Beginning the Analysis Phase.
- Today we will work with the superhero dataset
- We will apply some basic statistics functions.
- I will discuss these as we compute them.
- Please help out.
- If you have not had a stats class, please ask if you don't understand what we are computing.
- Make a copy of the Raw Data tab, call it Working Data
- Let's name the fields in the working data tab.
- On the Working Data worksheet select the entire data range.
- On the Formulas tab in the Defined Names select Create from Selection
- Make sure that top row is the only thing selected.
- Press OK.
- Check your new names by clicking on the Name Manager in the same area
- If the scope of the name is workbook, it is available everywhere.
- If you set the scope to be worksheet, this will only be available in the worksheet.
- Be careful not to define the same name twice.
- Let's start by analyzing the Height field.
- Add a new tab, label this Height
- In A1 put: This worksheet provides a basic analysis of the height field.
- Counting the field is sometimes helpful
- At this stage it will let us know if all of the data is valid
- Move to the Height worksheet.
- In A5 put Numeric
- In B5 put =count(height)
- Did this computation do what you expected?
- What did you expect?
- What did it produce?
- How do we know this is valid?
- There are a few other count functions I would like you to do
- In A3 put Counts
- Merge this across A3:B3
- In A4 put All
- In B5 put =counta(height)
- There doesn't seem to be a difference here.
- Add a sandbox tab.
- In A1:a3 put 1, 2, 3
- An A4:A6 put a, b, c
- In A8 put NA
- In A9 put na (lower case)
-
- Name A1:A9 as list1
- Use the define name selection in the name manager
- Set the scope to be sandbox
- Do a count, counta on list1
- Add a =countblanks(list1)
- Add a cell called NA, then =countif(list1, "na"), or better yet, reference the cell.
-
-
- What information can we gather from these four counts?
- Return to the Height worksheet and add the other two counts.
- In every stats class you discuss the "measures of central tendency"
- What are these?
- Mean
- Median
- Mode
- Midrange
- Mean
- This is what is generally meant by "average".
- Add up all of the numbers and divide by the number of numbers.
- Should we use the formula?
- Ok in cell A9 put Mean
- In B9 put =average(height)
- What does this tell us?
- Is this what we expect?
- Let's go back to the sandbox
- Find the average of list1.
- What happened to the other values?
- Change the value in cell A1 to be 10000
- What happened to the mean?
- Outliers change the mean?
- The median is the middle number
- Sort the numbers and find the one in the middle.
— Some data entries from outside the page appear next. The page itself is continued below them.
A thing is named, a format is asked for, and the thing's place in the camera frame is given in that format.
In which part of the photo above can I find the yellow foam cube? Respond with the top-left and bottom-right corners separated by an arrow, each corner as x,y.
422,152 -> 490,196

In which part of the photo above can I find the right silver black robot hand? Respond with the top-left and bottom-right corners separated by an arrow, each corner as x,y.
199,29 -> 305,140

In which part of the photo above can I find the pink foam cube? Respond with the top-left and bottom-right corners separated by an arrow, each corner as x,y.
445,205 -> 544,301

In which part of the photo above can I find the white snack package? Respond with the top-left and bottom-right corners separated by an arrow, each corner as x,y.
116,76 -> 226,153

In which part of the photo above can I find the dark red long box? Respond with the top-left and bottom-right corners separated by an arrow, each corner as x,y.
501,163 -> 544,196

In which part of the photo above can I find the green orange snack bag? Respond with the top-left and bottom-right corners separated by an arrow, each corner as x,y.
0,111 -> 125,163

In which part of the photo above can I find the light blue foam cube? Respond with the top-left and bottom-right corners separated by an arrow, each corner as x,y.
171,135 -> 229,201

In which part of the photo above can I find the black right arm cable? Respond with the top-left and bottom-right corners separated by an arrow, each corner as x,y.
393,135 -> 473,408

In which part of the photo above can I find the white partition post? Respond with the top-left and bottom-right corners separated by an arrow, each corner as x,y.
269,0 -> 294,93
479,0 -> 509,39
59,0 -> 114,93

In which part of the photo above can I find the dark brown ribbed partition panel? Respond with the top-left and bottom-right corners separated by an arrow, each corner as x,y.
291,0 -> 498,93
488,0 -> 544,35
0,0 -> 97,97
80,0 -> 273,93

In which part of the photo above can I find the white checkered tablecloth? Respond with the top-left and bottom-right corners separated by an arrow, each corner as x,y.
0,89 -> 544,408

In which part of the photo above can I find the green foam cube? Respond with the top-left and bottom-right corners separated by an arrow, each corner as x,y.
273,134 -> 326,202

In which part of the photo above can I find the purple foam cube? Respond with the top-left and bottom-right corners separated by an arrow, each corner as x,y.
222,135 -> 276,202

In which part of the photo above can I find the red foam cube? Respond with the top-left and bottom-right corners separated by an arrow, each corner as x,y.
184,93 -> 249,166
- The formula =median(height) will calculate the median
- Is there anything strange about these results?
- Height is approximately normal
- This says that the mean, median and mode are about the same,
- And that the data follows the bell curve.
-
-
- So we can be a little worried about the difference here.
- Back to the sandbox
- We can generate a normal distribution for men
- mean = 172
- Standard deviation = 10
- =norm.inv(rand(), 172, 10)
- Copy this down.
- Name the range.
- Compute mean and median on this.
- Draw Histogram.
- Copy this histogram
- Compute the histogram for height.
- What do you see?
- We will skip the mode for now.
- The median is a measurement of position as well.
- Half the data is above th median
- Half is below.
- We can look at the data that is at the 25th position.
- This is called the quartile.
- There are many ways to compute the quartile functions in stats.
- There are in excel as well.
- The function takes a range and a stat to compute.
- 0 means min
- 1 means 25%
- 2 means 50% or median
- 3 means 75%
- 5 is max.
- =quartile is deprecated or has been replaced
- =quartile.inc, =quartile.exc
- I don't care which of the later you use, but I tend to use .inc
- Compute the quartiles for height.
- I think we have a problem here.
- Draw a box and whisker plot for each.
- Discuss outliers and inner quartile distance.